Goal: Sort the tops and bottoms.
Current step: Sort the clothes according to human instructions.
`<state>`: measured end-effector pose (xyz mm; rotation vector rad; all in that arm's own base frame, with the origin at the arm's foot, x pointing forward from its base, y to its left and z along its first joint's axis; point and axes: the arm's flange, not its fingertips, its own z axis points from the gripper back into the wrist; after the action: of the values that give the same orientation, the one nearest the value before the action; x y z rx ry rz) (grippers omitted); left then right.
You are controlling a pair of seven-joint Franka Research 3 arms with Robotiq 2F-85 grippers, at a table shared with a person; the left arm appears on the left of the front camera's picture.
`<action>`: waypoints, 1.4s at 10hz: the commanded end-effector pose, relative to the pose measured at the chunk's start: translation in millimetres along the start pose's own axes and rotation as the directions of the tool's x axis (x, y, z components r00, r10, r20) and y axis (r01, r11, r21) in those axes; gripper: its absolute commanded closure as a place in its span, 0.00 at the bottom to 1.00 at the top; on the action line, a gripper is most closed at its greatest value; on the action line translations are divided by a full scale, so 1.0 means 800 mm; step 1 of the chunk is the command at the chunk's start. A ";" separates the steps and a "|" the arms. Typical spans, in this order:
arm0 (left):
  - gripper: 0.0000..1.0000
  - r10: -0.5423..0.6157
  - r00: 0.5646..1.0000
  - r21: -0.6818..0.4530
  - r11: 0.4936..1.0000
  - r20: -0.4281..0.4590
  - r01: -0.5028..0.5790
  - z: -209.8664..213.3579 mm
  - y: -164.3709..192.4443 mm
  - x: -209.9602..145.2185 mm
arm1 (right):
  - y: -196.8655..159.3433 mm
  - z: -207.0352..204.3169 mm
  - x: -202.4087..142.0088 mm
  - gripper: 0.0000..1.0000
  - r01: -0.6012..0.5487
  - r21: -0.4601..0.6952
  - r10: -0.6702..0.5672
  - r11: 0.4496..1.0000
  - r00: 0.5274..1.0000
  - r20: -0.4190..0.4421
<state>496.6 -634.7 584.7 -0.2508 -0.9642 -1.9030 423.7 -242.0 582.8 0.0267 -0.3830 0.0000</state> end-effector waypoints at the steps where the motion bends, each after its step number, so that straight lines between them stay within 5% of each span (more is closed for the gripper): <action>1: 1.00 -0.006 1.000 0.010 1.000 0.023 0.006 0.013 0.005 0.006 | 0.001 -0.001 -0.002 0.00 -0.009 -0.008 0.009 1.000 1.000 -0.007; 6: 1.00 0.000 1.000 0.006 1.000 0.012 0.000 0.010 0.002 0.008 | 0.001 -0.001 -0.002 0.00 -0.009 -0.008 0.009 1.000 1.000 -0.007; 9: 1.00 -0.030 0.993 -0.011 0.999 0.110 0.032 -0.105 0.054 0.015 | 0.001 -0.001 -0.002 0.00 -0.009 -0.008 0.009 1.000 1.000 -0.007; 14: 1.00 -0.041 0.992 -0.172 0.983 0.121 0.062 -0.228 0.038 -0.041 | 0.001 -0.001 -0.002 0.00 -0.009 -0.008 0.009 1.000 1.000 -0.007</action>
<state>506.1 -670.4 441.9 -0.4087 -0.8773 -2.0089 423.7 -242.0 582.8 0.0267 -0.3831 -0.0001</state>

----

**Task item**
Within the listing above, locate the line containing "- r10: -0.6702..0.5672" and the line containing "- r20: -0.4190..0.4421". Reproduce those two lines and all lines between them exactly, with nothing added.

**Solution for this task**
  - r10: -0.6702..0.5672
  - r11: 0.4496..1.0000
  - r00: 0.5274..1.0000
  - r20: -0.4190..0.4421

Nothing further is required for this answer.